El nuevo enfrentamiento político por el sistema previsional volvió a poner en agenda una problemática estructural que, según Eugenio Semino, atraviesa a todas las administraciones. “Es un clásico seguirse echando la culpa entre unos y otros cuando todos en realidad son culpables”, afirmó en Canal E, y sostuvo que el sistema jubilatorio argentino está quebrado desde hace décadas.
El defensor de la tercera edad remarcó que la crisis no es nueva y recordó que los reclamos vienen acumulándose desde los años noventa. “Estamos hablando de un sistema que está destruido en términos de su esencia”, explicó, señalando la pérdida sostenida del poder adquisitivo y una litigiosidad histórica. “Hoy hay alrededor de 600.000 juicios previsionales”, indicó, aclarando que solo una minoría de quienes tienen derecho logra iniciar una demanda judicial.

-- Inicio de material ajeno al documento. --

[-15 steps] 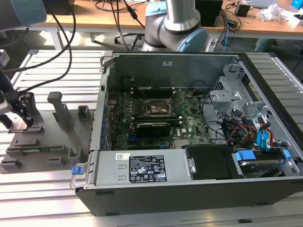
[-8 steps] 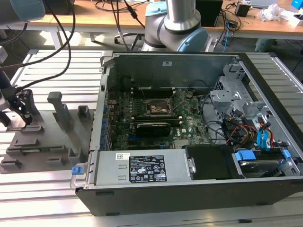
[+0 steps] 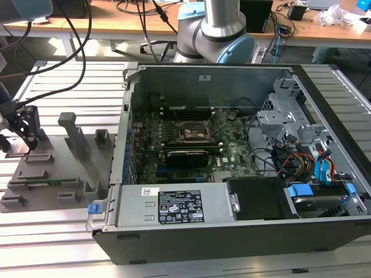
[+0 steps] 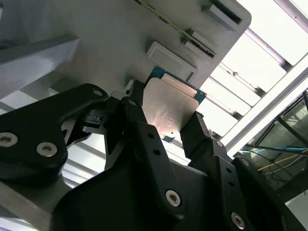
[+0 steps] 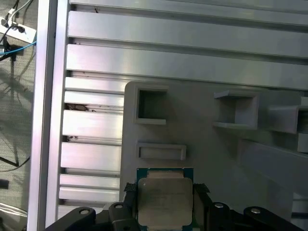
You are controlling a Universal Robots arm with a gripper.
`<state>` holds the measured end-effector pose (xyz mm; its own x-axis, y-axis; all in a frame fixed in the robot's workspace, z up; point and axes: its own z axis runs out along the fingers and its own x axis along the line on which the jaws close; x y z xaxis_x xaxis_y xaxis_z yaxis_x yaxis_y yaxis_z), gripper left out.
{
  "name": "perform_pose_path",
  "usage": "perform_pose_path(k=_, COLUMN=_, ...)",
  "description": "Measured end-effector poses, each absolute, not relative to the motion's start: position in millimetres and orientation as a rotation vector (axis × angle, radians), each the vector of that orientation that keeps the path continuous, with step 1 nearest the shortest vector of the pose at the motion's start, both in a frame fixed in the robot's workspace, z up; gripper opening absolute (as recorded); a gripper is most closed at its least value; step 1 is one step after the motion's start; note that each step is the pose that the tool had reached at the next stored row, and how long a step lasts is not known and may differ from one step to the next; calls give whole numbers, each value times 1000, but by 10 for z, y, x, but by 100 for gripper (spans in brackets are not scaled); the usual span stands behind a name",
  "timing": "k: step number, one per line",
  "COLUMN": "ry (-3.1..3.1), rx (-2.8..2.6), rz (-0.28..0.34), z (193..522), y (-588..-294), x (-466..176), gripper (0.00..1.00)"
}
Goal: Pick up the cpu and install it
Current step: 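Pick up the cpu and move it towards the insertion slot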
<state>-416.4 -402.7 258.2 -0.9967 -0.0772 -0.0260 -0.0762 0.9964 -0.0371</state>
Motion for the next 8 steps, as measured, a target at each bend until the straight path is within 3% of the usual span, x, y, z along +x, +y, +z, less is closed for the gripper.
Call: perform_pose_path(k=8, ry=3111, rx=-120, rz=-56, z=2684, y=-4027, x=-4164, gripper=55)
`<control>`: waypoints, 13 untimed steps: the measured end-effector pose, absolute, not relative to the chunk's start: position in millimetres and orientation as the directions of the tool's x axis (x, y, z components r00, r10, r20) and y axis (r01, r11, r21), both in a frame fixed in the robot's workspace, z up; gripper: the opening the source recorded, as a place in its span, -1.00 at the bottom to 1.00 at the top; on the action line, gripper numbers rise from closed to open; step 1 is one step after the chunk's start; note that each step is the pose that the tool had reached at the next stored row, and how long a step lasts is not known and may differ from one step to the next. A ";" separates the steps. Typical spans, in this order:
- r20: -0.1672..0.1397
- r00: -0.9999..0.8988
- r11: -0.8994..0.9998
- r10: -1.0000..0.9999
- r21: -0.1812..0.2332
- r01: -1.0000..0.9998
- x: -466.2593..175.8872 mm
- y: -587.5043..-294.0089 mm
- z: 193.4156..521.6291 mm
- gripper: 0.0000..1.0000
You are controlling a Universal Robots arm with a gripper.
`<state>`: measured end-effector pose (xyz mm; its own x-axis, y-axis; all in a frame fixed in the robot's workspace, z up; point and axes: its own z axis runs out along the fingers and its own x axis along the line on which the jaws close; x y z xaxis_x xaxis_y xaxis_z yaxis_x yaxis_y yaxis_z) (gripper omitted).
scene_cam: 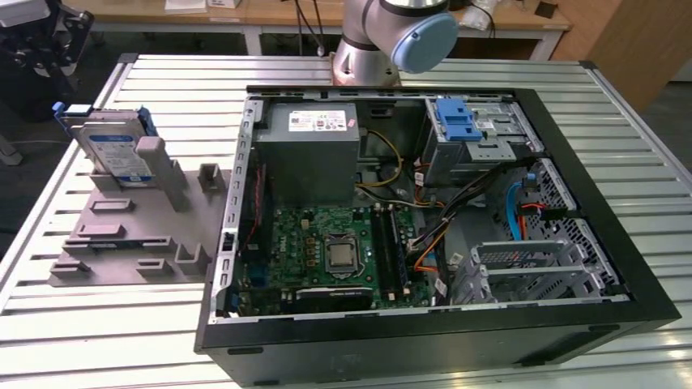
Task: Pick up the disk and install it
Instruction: 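Pick up the disk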
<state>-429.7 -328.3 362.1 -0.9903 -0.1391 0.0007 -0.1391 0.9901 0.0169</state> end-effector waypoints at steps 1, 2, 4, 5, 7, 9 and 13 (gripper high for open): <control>0.001 -0.989 0.989 -0.147 0.017 -0.147 -429.7 -328.3 362.1 -0.76; 0.001 -0.988 0.988 -0.156 0.017 -0.156 -429.8 -328.3 362.1 -0.76; 0.001 -0.985 0.985 -0.174 0.017 -0.174 -429.8 -328.3 362.1 -0.76; 0.001 -0.983 0.983 -0.182 0.017 -0.182 -429.8 -328.3 362.1 -0.76; 0.001 -0.980 0.980 -0.199 0.017 -0.199 -429.8 -328.3 362.1 -0.76; 0.001 -0.976 0.976 -0.218 0.017 -0.218 -429.8 -328.3 362.1 -0.76; 0.000 -0.967 0.967 -0.254 0.017 -0.253 -430.0 -328.6 361.9 -0.76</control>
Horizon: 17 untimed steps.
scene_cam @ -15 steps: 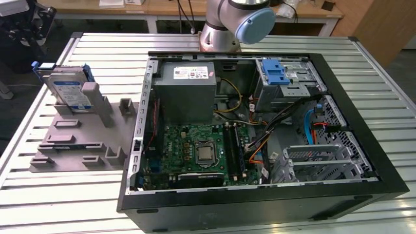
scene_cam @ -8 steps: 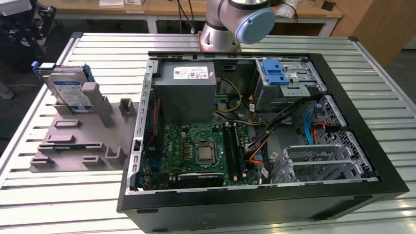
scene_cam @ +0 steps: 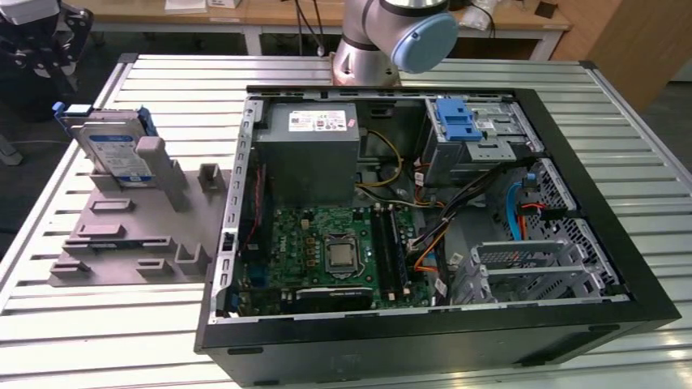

La urgencia de los jubilados de hoy
Semino puso el foco en la situación actual de los adultos mayores y fue categórico. “La gran mayoría de los jubilados hoy literalmente se está muriendo de hambre”, expresó, aclarando que se trata de una descripción cotidiana para quienes trabajan con personas mayores. “Vemos su padecimiento y la imposibilidad de tener una vida con calidad”, agregó.
En términos concretos, describió una brecha imposible de sostener. “Cinco millones de jubilados cobran alrededor de 400 mil pesos con una canasta que supera el millón y medio”, explicó, remarcando que mientras se discuten reformas futuras, nadie resuelve el presente. “Hay que ver cómo comen hoy, cómo acceden a la salud y cómo pueden vivir bajo un techo”, insistió.
Financiamiento, privilegios y superávit fiscal
Consultado por las jubilaciones de privilegio, Semino fue claro: “Esto se escucha con cada administración, pero nunca se hace nada”. Aclaró que su eliminación no resolvería la crisis inmediata. “Aunque se derogaran mañana, no moverían el amperímetro de los jubilados actuales”, explicó, al tratarse de derechos adquiridos.
Para el especialista, el verdadero problema está en el financiamiento del sistema y en las decisiones políticas recientes. “La plata de la seguridad social es la que apalanca el superávit fiscal tan festejado”, denunció. Y concluyó con una advertencia contundente: “Le están pagando el superávit a costa de la vida y la calidad de vida de los jubilados”.